From: Philippe Verdy (verdy_p@wanadoo.fr)
Date: Thu Nov 25 2004 - 14:05:18 CST
From: "Antoine Leca" <Antoine10646@leca-marti.org>
> On Wednesday, November 24th, 2004 22:16Z Asmus Freytag va escriure:
>>
>> I'm not seeing a lot in this thread that adds to the store of
>> knowledge on this issue, but I see a number of statements that are
>> easily misconstrued or misapplied, including the thoroughly
>> discredited practice of storing information in the high
>> bit, when piping seven-bit data through eight-bit pathways. The
>> problem  with that approach, of course, is that the assumption
>> that there were never going to be 8-bit data in these same pipes
>> proved fatally wrong.
>
> Since I was the person who did introduce this theme into the thread, I 
> feel
> there is an important point that should be highlighted here. The "widely
> discredited practice of storing information in the high bit" is in fact 
> like
> the Y2K problem, a bad consequence of past practices. Only difference is
> that we do not have a hard time limit to solve it.

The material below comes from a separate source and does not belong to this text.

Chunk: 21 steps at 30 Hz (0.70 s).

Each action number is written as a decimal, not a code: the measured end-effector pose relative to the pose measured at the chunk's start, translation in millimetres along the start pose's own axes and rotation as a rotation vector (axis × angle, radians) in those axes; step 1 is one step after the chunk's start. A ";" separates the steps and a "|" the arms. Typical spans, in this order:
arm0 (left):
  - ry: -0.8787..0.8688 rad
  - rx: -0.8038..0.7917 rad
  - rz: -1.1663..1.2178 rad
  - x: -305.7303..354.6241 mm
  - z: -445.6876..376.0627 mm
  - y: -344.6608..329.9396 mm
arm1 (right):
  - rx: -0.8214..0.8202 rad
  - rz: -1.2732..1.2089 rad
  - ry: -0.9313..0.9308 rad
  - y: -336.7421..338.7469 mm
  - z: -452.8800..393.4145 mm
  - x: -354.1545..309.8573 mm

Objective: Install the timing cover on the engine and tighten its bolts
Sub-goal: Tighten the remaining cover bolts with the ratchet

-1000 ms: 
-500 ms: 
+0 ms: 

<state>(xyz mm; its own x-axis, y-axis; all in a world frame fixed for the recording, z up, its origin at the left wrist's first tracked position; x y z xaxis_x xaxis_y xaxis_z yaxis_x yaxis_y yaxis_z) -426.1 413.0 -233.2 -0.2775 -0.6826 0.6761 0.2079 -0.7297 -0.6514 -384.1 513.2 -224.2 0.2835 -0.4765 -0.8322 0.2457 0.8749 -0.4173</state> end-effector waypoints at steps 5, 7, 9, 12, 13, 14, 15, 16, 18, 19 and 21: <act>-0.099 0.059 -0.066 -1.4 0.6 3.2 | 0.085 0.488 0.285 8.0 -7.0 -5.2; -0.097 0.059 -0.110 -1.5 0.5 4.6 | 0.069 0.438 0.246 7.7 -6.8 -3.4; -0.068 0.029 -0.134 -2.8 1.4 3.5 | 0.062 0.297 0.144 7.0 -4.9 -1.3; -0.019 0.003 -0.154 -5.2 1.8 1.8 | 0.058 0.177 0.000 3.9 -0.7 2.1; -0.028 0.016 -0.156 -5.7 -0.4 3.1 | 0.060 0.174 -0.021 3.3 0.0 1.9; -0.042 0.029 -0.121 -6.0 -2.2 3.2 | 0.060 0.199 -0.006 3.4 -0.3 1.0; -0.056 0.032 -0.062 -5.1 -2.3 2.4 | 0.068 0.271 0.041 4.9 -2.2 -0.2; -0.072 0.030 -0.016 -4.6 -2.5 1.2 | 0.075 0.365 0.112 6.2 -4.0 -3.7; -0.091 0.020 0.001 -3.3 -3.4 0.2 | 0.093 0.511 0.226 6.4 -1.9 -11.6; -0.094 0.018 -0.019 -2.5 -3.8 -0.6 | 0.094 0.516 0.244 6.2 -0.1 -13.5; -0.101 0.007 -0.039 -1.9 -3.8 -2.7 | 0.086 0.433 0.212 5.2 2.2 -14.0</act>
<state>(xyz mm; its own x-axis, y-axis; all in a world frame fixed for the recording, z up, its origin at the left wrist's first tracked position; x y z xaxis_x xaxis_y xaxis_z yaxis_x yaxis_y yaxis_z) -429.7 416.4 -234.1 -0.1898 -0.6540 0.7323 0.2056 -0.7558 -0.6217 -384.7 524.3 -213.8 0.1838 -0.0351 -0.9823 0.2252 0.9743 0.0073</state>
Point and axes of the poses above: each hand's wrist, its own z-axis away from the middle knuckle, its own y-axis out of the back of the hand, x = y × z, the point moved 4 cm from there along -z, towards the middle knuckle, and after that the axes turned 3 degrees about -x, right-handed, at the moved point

Whever an application chooses to use the 8th (or even 9th...) bit of a 
storage or memory or networking byte used also to store an ASCII-coded 
character, as a zero, or as a even or odd parity bit, of for other purpose 
is the choice of the application. It does not change the fact that this 
(these) extra bit(s) is not used to code the character itself.
I see this usage as a data structure, that *contains* (I don't say *is*) a 
character code. This completely out of topic of the ASCII encoding itself 
which is only concerned by the codes assigned to characters, and only 
characters.
In ASCII, or in all other ISO 646 charsets, code positions are ALL in the 
range 0 to 127. Nothing is defined outside of this range, exactly like 
Unicode does not define or mandate anything for code points larger than 
0x10FFFF, should they be stored or handled in memory with 21-, 24-, 32-, or 
64-bit code units, more or less packed according to architecture or network 
framing constraints.
So the question of whever an application can or cannot use the extra bits is 
left to the application, and this has no influence on the standard charset 
encoding or on the encoding of Unicode itself.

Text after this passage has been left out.